▸ What you should do
Lift out, unaltered, the lines of the material below between the line holding "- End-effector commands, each" and the line holding "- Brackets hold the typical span", counting both.
[Start of Attachment]
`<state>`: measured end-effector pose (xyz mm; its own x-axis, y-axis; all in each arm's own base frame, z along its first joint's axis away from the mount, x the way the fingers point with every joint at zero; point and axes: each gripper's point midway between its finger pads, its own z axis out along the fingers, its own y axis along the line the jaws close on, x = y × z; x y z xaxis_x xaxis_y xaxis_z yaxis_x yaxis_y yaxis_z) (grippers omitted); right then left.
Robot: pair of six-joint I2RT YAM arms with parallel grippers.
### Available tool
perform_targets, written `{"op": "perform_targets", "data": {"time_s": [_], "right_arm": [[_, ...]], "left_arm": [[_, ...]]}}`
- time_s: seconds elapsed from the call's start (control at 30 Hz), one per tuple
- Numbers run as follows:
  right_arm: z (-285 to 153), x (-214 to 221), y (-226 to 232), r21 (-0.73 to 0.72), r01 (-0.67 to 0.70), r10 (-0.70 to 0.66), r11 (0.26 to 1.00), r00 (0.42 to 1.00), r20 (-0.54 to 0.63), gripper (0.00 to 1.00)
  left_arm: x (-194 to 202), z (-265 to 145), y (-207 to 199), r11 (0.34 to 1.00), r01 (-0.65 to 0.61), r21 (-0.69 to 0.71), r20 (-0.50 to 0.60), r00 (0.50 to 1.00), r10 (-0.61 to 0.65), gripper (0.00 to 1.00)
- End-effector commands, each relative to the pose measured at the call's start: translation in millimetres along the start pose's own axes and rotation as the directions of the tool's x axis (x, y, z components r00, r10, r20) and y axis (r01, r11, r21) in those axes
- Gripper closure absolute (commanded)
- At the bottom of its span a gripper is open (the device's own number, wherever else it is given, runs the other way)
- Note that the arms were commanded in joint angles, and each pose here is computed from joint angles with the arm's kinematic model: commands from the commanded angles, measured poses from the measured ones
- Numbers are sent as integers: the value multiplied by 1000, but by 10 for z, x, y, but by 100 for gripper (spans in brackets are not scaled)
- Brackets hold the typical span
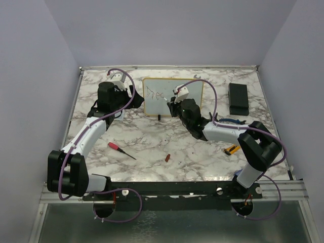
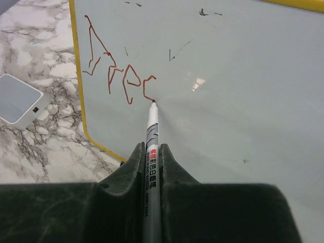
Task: Write a sentence on the whiteboard
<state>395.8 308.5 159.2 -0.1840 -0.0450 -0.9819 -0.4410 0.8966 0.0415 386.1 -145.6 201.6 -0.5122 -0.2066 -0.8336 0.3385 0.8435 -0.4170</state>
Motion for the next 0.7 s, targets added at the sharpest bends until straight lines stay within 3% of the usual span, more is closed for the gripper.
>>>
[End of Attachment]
▸ Exercise solution
- End-effector commands, each relative to the pose measured at the call's start: translation in millimetres along the start pose's own axes and rotation as the directions of the tool's x axis (x, y, z components r00, r10, r20) and y axis (r01, r11, r21) in those axes
- Gripper closure absolute (commanded)
- At the bottom of its span a gripper is open (the device's own number, wherever else it is given, runs the other way)
- Note that the arms were commanded in joint angles, and each pose here is computed from joint angles with the arm's kinematic model: commands from the commanded angles, measured poses from the measured ones
- Numbers are sent as integers: the value multiplied by 1000, but by 10 for z, x, y, but by 100 for gripper (spans in brackets are not scaled)
- Brackets hold the typical span

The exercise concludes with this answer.